▸ WORK ORDER: In the material below, transcribe every line from the first through the line holding "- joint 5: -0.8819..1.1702", exactly, and stop after that line.

▸ DATASET EXCERPT:

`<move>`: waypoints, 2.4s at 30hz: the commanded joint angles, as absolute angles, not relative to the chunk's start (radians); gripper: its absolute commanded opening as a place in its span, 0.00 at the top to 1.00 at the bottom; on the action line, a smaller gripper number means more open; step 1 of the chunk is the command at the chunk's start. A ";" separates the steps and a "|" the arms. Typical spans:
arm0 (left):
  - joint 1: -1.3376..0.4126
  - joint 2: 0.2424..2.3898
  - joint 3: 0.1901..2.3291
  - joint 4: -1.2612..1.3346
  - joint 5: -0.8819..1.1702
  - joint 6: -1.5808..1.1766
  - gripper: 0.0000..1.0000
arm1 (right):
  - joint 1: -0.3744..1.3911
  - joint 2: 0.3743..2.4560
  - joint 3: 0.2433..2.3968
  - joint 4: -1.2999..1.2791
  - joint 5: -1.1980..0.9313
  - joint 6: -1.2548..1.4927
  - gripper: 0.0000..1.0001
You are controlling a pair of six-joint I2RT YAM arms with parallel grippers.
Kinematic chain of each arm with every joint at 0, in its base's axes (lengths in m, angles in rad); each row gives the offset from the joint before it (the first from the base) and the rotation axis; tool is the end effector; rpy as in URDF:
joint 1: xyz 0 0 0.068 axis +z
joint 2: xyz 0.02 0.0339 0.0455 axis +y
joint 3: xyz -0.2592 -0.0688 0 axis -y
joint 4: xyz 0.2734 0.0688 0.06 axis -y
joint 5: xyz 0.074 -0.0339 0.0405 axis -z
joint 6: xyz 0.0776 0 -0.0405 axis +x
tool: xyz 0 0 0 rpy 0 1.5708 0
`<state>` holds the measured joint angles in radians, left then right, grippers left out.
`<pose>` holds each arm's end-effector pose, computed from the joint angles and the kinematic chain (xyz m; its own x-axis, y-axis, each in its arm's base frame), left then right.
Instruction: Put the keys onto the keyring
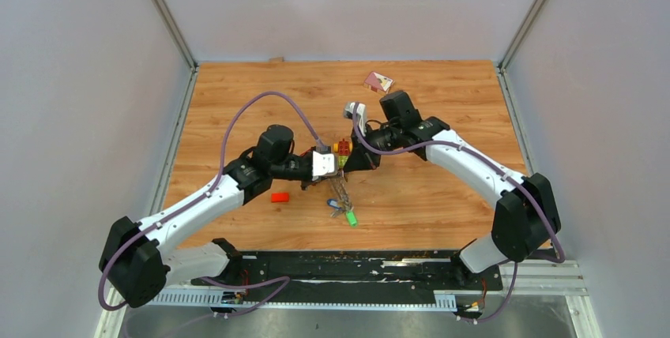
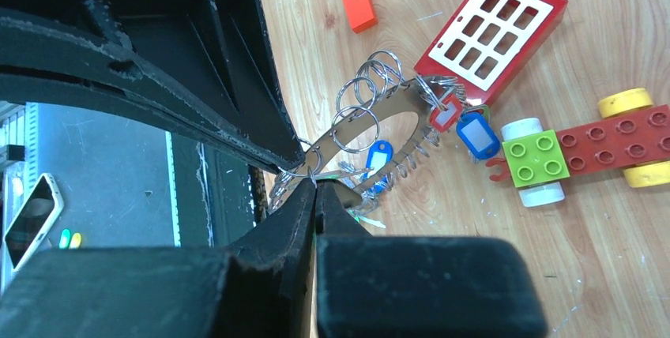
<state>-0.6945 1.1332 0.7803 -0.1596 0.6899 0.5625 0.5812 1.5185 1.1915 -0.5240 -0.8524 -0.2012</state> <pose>0.2021 -0.2326 0.2444 0.1718 0.3922 -0.9037 0.9791 0.0337 0.2008 0.2747 0.2504 0.2473 -0.4607 -0.4600 -0.7591 -0.8861 0.1895 0.4229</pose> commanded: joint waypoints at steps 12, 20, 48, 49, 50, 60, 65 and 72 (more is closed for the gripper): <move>-0.690 1.068 0.776 -0.030 0.809 0.486 1.00 | 0.515 1.427 1.142 -0.462 -0.757 -0.314 1.00; -0.681 1.070 0.767 0.037 0.727 0.421 1.00 | 0.510 1.360 1.117 -0.448 -0.834 -0.364 1.00; -0.684 1.111 0.757 0.169 0.670 0.235 1.00 | 0.558 1.352 1.082 -0.357 -0.913 -0.315 1.00; -0.684 1.110 0.755 0.169 0.675 0.237 1.00 | 0.558 1.354 1.084 -0.357 -0.911 -0.315 1.00; -0.683 1.108 0.753 0.169 0.678 0.239 1.00 | 0.558 1.357 1.084 -0.359 -0.907 -0.312 1.00; -0.683 1.091 0.737 0.174 0.726 0.266 1.00 | 0.554 1.375 1.092 -0.374 -0.890 -0.311 1.00; -0.683 1.081 0.722 0.189 0.760 0.280 1.00 | 0.552 1.389 1.098 -0.382 -0.889 -0.309 1.00; -0.683 1.075 0.712 0.190 0.794 0.299 1.00 | 0.549 1.410 1.109 -0.394 -0.877 -0.302 1.00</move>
<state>-0.6785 1.1213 0.7094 0.1165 0.6987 0.2790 0.5552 1.3895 1.0668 -0.4175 -0.9016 -0.3069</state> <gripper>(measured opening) 0.006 0.011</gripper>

▸ TASK RESULT:
`<move>`: waypoints, 2.4s at 30hz: the commanded joint angles, as absolute angles, not relative to the chunk's start (radians); gripper: its absolute commanded opening as a place in its span, 0.00 at the top to 1.00 at the bottom; on the action line, a smaller gripper number means more open; step 1 of the chunk is the command at the chunk's start. A ";" separates the steps and a "|" the arms. Typical spans:
arm0 (left):
  - joint 1: -1.3376..0.4126
  - joint 2: 0.2424..2.3898
  - joint 3: 0.1901..2.3291
  - joint 4: -1.2612..1.3346
  - joint 5: -0.8819..1.1702

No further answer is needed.